The Magazine is attached to The Serpentine Galleries in Hyde Park. The name is a reference from the history of the building, which was originally built in 1805 to store gunpowder, and became the Serpentine Sackler Art Gallery in September 2013. The restaurant is located in an annex to the main building, and was built by the famous architectural firm of Zaha Hadid, known for her use of curves and flowing shapes in her designs. The restaurant space is striking, with floor to ceiling windows and a white roof that appears to be oozing over the walls. The dining room is airy and has plenty of natural light, the tables well spaced.
The head chef is Oliver Lange, a German cook interested in the food of Japan, and the menu is a fusion of western and Japanese food styles. Mr Lange worked previously at Frankfurt restaurant Silk, and was apparently in the kitchen today. The wine list had just over 60 labels and ranged in price from £22 to £915, with a median price of £45. Mark-ups averaged around 3.2 times the retail price, which is far from cheap though not the worst in central London. Example bottles were Haystack Journey’s End Chardonnay 2010 at £34.50 for a wine that you can find in the high street for £11, Fouassier Grand Champs 2012 at £55 compared to a retail price of £16, and Chateau La Tour Pibran 2009 at £82 for a wine that you can find in a shop for £22.
Tuna tartare was topped with salmon roe and garnished with puffed rice, spring onions and garlic crisps, with a sauce of mirin, sake and cardamom. This worked well with its contrasting textures, the seasoning of the tuna pleasantly bold (easily 13/20).
Donburi means “bowl”, and here involved pork belly grilled and finished in the oven, above a layer of thin shirataki (“white waterfall”) noodles made from yam, itself atop a layer of rice. On the side was a slow-cooked duck egg with a garnish of red onion powder, along with pickled ginger and cucumber on the side. The pork belly avoided too much fattiness, the noodles had good texture and the pickled elements provided useful balancing sharpness (14/20).
A plate of assorted sushi was very much modern in style rather than traditional. I was pleased to see real wasabi root, grated at the table, instead of the cheaper powder or paste that so many London places try and get away with. Spicy salmon with avocado and cream cheese was deep fried and served warm. Lobster tempura came with figs and carpaccio of beef with a lobster reduction and crisp rosemary garnish. Smoked trout with shiso (perilla) sushi came with sun-dried tomato and roasted nuts. Hamachi tartare came with mango and crisp ginger, and fried quail egg sushi was garnished with truffle pesto. Finally, crisp green asparagus was deep fried wrapped in nori, with rice smoked salmon and a reduction of tofu and a garnish of fennel and crumbled lavender. This came with a soy jelly rather than the usual soy sauce. This was all very elaborate, but didn’t entirely work for me. A cardinal rule of sushi is that the rice should be served at body temperature, yet the sushi rice here (except for the fried element) was fridge-cold. This was peculiar given the chef’s evident interest in this cuisine. In such a seasonal cuisine as Japanese it was also strange to see asparagus in November (12/20).
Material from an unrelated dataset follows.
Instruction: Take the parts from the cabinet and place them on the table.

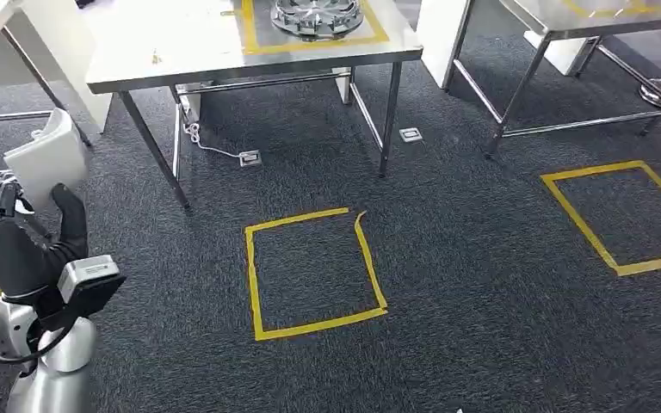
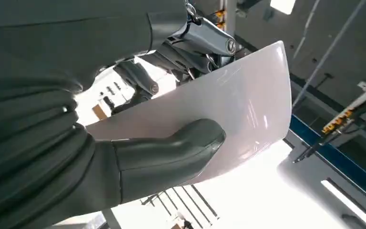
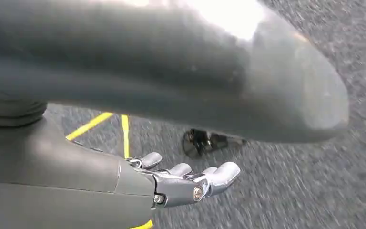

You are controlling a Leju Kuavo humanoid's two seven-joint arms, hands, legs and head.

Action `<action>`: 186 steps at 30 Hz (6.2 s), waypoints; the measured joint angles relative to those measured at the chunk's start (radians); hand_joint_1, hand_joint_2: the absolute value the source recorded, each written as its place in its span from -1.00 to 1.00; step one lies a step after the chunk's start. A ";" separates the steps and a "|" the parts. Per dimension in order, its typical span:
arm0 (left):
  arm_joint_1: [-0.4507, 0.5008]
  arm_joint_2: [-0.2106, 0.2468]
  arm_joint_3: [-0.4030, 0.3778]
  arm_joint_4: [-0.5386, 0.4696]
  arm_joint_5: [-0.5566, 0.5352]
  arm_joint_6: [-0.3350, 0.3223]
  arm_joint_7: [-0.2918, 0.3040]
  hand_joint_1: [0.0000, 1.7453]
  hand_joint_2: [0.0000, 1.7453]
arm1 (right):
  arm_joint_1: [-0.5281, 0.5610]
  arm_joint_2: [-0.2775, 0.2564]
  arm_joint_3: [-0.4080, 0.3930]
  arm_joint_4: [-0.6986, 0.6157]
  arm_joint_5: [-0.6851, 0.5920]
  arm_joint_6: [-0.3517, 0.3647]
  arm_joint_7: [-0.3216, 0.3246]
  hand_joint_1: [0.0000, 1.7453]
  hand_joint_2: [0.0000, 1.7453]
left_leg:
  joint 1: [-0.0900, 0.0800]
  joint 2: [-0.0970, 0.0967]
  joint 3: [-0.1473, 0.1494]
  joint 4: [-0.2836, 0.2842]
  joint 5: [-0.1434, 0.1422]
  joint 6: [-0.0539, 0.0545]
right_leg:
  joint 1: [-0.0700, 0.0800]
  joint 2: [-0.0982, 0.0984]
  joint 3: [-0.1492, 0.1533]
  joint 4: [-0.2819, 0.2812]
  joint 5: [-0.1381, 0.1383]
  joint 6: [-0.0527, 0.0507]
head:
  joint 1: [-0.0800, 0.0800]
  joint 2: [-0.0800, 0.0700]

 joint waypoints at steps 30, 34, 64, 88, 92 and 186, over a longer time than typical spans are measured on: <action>0.022 0.026 -0.009 -0.022 -0.016 -0.022 0.026 1.00 1.00 | -0.001 0.005 -0.047 0.000 -0.039 0.019 -0.044 -1.00 -1.00 | 0.012 0.001 -0.018 0.005 0.011 -0.007 | -0.002 0.008 0.052 -0.005 -0.028 0.001 | 0.004 0.000; 0.022 0.023 -0.008 -0.028 -0.022 -0.021 0.027 1.00 1.00 | -0.002 0.005 -0.048 0.000 -0.038 0.015 -0.047 -1.00 -1.00 | 0.014 0.001 0.011 0.002 -0.007 0.017 | -0.006 0.007 -0.034 0.151 -0.076 0.015 | 0.011 0.000; 0.047 0.018 -0.010 -0.039 -0.027 -0.027 0.035 1.00 1.00 | -0.002 0.008 -0.064 0.000 -0.054 -0.026 -0.037 -1.00 -1.00 | 0.005 0.002 0.010 0.000 -0.004 0.021 | 0.008 0.018 -0.025 0.112 -0.049 -0.001 | 0.011 0.000; -0.014 0.032 -0.011 -0.024 -0.074 -0.018 0.051 1.00 1.00 | 0.001 0.015 -0.079 0.000 -0.044 -0.013 -0.075 -1.00 -1.00 | -0.002 0.003 -0.005 0.010 -0.007 -0.024 | 0.010 0.015 0.010 0.009 0.006 -0.040 | 0.003 0.000; -0.025 0.042 -0.010 -0.036 -0.082 -0.018 0.061 1.00 1.00 | 0.001 0.015 -0.079 0.000 -0.041 -0.010 -0.100 -1.00 -1.00 | -0.001 0.000 0.012 0.002 -0.001 0.007 | 0.012 0.016 0.012 0.021 0.002 -0.017 | 0.001 0.000; 0.003 0.008 0.000 -0.094 -0.093 -0.005 0.035 1.00 1.00 | -0.002 -0.011 -0.073 0.000 -0.029 0.059 -0.151 -1.00 -1.00 | 0.002 -0.002 0.019 -0.008 0.001 0.024 | 0.009 0.006 -0.016 0.097 -0.023 -0.007 | 0.011 0.000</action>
For dessert, mango and pineapple came with a little shanso (a Japanese pepper), shortbread, custard and meringue. The pepper was a bold idea but I thought it worked surprisingly well, adding a subtle hint of heat that worked fine with the tropical fruits (14/20).
Coffee was from Caravan and was mild and pleasant. Service was friendly, the waiter very helpful. The bill at lunch was £33 a head with just water to drink. If you went for dinner and shared a modest bottle of wine then a realistic all-in bill might be around £70 or so per head. Although some dishes worked better than others, overall I enjoyed Magazine. The chef is clearly going for originality, but mostly retained a good balance of flavours in his dishes. This quite modern food feels appropriate in the spaceship-like building.